Date: 2013-08-22

Baserock 10 is released

The Baserock team, and Codethink Limited are proud to announce the release of version 10 of the Baserock system.

What is new in this version?

The focus for the Baserock 10 release was workflow. In addition, non-user-facing improvements were made to the infrastructural parts of the codebase.

Branch and merge

The branch and merge commands had a large refactoring effort spent on them during the Baserock 10 cycle. This was focussed on improving the core morphlib classes such that cleaner implementations of the branch and merge functionality could be implemented and better tested.

This work is not yet complete, so there is a mix of old commands and new commands being available. As such, if the new version has unexpected issues, the old version is available as a fallback.

The init, branch, checkout, workspace and show-branch-root subcommands were rewritten, and the new implementation has become the default. The old commands are still available as old-init etc.

The work to refactor morph edit is incomplete, but present. The old edit code remains the default, but new-edit is available for you to try if you wish.

Deployment

morph deploy now has a new syntax. We made it a clean cut because very few people are actively using the old syntax and it was brittle, complex, and did not lend itself to tracking in git in a structured and pleasant manner

Deployment now involves a new morphology kind: cluster.

A more detailed description of how it works and an example are available in morph help deploy, though it is a known issue with Morph's help output that the example formatting is not cleanly preserved.

The example from the help is:

name: cluster-foo
kind: cluster
systems:
- morph: devel-system-x86_64-generic
  deploy:
      cluster-foo-x86_64-1:
          type: kvm
          location: kvm+ssh://user@host/x86_64-1/x86_64-1.img
          HOSTNAME: cluster-foo-x86_64-1
          DISK_SIZE: 4G
          RAM_SIZE: 4G
          VCPUS: 2
- morph: devel-system-armv7-highbank
  deploy-defaults:
      type: nfsboot
      location: cluster-foo-nfsboot-server
  deploy:
      cluster-foo-armv7-1:
          HOSTNAME: cluster-foo-armv7-1
      cluster-foo-armv7-2:
          HOSTNAME: cluster-foo-armv7-2

This is deployed with morph deploy cluster-foo.

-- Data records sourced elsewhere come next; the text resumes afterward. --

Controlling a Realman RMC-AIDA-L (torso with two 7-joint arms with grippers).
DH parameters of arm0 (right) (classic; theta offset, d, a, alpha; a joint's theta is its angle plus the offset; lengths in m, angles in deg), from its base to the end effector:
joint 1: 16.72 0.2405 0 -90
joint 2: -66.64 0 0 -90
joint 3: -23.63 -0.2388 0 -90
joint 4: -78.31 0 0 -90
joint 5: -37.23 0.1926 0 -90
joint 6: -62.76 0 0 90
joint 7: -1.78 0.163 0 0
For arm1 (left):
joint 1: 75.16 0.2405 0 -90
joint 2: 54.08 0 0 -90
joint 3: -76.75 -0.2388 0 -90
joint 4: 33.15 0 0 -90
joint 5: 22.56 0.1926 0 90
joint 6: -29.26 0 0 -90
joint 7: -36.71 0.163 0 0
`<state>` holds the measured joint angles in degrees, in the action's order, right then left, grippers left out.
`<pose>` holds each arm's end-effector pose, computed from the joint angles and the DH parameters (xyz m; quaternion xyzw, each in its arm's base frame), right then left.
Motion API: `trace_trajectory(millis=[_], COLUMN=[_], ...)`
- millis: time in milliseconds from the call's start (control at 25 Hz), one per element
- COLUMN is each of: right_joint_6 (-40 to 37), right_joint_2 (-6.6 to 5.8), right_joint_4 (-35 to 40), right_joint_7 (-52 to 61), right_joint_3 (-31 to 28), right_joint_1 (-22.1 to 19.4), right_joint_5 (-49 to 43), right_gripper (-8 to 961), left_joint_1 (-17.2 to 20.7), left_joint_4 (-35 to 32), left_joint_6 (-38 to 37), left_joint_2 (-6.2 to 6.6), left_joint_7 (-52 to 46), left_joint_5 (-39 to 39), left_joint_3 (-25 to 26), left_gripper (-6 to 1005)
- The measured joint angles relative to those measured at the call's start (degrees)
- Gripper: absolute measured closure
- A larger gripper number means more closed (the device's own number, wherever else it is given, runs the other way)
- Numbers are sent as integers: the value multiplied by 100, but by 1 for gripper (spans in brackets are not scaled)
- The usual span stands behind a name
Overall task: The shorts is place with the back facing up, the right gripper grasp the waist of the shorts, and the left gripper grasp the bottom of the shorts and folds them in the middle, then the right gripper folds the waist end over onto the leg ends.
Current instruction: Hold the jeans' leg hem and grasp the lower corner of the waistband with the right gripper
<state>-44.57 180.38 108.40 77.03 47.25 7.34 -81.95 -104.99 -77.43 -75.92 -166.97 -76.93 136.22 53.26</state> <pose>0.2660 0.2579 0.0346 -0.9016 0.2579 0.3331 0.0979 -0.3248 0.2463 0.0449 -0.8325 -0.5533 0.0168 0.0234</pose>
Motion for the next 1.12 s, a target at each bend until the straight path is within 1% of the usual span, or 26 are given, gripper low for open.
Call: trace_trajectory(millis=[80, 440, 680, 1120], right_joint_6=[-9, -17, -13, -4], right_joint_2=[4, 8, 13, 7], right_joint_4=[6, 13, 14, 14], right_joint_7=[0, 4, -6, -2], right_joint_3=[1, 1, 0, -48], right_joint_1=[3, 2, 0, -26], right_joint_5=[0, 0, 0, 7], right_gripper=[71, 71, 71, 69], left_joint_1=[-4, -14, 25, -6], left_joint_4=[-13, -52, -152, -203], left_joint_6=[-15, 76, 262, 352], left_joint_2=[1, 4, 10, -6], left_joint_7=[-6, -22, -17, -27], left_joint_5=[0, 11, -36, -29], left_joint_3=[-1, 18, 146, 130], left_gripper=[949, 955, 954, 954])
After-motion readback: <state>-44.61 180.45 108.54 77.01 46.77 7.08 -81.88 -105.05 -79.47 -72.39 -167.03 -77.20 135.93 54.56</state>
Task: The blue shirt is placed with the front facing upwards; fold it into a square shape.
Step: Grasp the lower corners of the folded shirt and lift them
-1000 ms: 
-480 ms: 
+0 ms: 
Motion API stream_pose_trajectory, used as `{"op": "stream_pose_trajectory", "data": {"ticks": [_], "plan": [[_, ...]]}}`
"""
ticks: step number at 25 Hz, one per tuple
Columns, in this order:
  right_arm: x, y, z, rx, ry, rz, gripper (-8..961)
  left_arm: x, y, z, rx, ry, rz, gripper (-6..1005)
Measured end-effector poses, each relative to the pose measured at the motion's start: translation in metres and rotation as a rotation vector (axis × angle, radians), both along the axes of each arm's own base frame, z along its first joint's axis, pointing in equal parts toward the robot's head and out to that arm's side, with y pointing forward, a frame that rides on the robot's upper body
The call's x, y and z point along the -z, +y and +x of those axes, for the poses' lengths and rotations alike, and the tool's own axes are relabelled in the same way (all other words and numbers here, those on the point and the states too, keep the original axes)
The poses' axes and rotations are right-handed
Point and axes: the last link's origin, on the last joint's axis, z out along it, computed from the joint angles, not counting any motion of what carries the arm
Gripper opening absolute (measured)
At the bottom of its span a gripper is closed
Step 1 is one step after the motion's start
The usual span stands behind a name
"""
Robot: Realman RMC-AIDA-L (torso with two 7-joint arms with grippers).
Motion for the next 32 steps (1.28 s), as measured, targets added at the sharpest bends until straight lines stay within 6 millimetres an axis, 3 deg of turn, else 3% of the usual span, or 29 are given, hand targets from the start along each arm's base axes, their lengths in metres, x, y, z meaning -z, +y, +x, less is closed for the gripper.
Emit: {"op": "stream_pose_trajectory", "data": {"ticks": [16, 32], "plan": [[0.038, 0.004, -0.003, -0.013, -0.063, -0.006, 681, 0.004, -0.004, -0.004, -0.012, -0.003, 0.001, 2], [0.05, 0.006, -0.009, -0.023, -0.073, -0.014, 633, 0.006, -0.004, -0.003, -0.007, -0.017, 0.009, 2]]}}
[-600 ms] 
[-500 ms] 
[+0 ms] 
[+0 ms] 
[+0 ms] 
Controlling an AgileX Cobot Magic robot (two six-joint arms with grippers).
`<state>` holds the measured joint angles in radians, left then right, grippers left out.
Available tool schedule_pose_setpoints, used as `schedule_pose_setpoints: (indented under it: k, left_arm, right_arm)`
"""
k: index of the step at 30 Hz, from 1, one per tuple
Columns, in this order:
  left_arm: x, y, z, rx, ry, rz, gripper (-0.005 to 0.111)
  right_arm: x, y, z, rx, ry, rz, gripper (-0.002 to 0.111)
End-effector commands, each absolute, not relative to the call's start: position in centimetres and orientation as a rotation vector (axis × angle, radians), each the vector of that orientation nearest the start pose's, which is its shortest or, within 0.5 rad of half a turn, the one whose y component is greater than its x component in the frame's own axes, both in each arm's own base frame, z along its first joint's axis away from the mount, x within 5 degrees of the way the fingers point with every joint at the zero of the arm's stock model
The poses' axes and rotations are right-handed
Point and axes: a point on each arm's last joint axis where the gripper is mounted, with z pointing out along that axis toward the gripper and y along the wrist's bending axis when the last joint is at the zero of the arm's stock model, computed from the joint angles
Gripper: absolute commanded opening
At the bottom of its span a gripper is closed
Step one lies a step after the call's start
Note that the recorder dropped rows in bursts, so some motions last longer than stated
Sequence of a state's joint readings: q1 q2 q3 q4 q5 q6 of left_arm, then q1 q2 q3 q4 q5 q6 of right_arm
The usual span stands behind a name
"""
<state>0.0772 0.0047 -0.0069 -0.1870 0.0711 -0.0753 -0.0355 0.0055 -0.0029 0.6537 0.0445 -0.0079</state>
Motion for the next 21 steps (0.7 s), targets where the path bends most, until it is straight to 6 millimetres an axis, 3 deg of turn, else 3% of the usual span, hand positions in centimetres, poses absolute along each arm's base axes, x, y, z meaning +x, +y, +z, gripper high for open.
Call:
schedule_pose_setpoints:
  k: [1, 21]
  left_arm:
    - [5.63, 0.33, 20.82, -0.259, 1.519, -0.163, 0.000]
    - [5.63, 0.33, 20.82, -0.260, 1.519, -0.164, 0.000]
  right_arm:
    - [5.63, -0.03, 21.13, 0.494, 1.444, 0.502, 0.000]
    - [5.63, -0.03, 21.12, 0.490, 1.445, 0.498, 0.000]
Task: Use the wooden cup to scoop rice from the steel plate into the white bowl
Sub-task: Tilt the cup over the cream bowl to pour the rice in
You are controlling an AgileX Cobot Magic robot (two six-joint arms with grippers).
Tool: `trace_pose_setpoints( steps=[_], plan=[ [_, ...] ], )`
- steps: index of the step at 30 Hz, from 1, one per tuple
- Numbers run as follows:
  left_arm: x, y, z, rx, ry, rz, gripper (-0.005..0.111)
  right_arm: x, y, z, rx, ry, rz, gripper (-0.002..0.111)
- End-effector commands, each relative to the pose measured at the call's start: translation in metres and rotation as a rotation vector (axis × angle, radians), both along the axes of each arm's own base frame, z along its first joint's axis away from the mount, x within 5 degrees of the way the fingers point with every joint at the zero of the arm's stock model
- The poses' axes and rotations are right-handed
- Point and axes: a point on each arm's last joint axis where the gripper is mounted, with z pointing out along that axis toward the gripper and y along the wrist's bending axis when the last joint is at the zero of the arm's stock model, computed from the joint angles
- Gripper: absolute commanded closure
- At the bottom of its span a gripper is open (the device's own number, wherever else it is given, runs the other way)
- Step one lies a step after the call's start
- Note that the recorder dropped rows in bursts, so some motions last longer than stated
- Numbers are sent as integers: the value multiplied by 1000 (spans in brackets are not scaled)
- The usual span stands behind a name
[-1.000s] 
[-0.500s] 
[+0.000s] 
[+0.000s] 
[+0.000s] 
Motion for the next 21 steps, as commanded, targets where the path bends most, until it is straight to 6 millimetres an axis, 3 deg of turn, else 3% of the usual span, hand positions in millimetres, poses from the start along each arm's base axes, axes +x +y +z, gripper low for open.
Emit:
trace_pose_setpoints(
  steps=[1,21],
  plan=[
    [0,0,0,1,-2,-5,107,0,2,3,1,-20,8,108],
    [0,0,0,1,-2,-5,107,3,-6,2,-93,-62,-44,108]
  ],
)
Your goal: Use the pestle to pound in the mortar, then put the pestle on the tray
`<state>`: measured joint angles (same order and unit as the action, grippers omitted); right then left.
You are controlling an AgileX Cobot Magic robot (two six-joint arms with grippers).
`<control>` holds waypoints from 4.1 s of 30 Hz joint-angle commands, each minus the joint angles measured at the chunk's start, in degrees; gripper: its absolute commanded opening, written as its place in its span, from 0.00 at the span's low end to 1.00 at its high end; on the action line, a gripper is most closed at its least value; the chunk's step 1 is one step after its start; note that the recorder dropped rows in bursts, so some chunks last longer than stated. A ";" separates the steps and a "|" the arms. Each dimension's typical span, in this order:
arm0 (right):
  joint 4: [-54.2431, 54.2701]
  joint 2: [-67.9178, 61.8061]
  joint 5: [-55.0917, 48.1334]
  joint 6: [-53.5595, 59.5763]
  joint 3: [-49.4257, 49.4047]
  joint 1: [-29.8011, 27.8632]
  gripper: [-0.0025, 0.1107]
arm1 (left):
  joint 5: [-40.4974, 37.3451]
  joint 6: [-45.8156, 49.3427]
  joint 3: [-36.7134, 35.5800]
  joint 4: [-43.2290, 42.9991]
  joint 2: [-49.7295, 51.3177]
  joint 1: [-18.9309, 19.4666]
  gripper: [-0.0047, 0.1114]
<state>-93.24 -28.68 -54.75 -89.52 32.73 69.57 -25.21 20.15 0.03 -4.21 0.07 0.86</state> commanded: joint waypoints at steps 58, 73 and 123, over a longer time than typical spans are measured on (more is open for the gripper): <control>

It is possible to override values from the command line with commands such as morph deploy cluster-foo cluster-foo-x86_64-1.VCPUS=1

While there seems to be more typing involved in deploying a single, one-off, system; the new cluster morphology makes it much easier to keep track of changes to deployments and also improves the experience of deploying multiple systems at once.

Cluster morphologies will feature more heavily in the Baserock workflow in coming releases.

Cross bootstrap

One of the aims of the Baserock project is to be Baserock all the way down to the metal. To this end, we need to be able to bootstrap new architectures from Baserock systems.

This work was done during the port to armv7b but, since it required unusual changes to morph, the work was not merged immediately.

It has now been merged. The result of a cross bootstrap is a tarball, which contains a cross-built environment and scripts to build the rest of the system, so it can be run on the target device to provide a system that is able to build other Baserock systems.

There are known issues with the generated cross-bootstrap scripts and they shall be refined during the Baserock 11 cycle.

Devel systems

There is no longer a separate GENIVI devel system. All development systems carry everything we have put into the GENIVI related strata. This means that development systems are closer to being self-hosted graphical environments with all the necessary sound, tools etc to be useful to an engineer.

Other changes

  • Fixed trovectl to work with the sshkey command
  • deploy extensions now abort on the first failure.
  • Updated a few things
  • Updated cmdtest for the yarn scenario test tool to use in Morph.
  • Wrote yarns for morph
  • Added a sanity check for building a stratum with no build dependencies.
  • Added a sanity check in morph checkout to check there are any systems
    • It's easy to accidentally checkout the baserock:baserock/morph.
  • The openssh chunk now provides the ssh-copy-id command
  • lzo now builds shared libraries

How do I get started?

You can find a quick start guide on the Baserock wiki and also a short guide on developing with Baserock which follows on from the quick start guide and shows you how to get to the point of proving you can build Baserock within Baserock.

From that point on, your imagination is the limit. You can follow our development in the Git repositories we publish.

How do I get in contact?

The Baserock project has an IRC channel and mailing list for developers to gather and discuss anything associated with Baserock. It is strongly recommended that you use the IRC and lists to contact the team for anything associated with the public development of Baserock. We also have a mailing list for announcements which will be notified of any new releases or big developments in Baserock.

If you manage to find a bug in Baserock, we'd like to hear from you. You can find our bug reporting guidelines on the Baserock wiki and we will do our best to help.

We hope you enjoy experimenting with Baserock and look forward to hearing about any cool things you do with our work.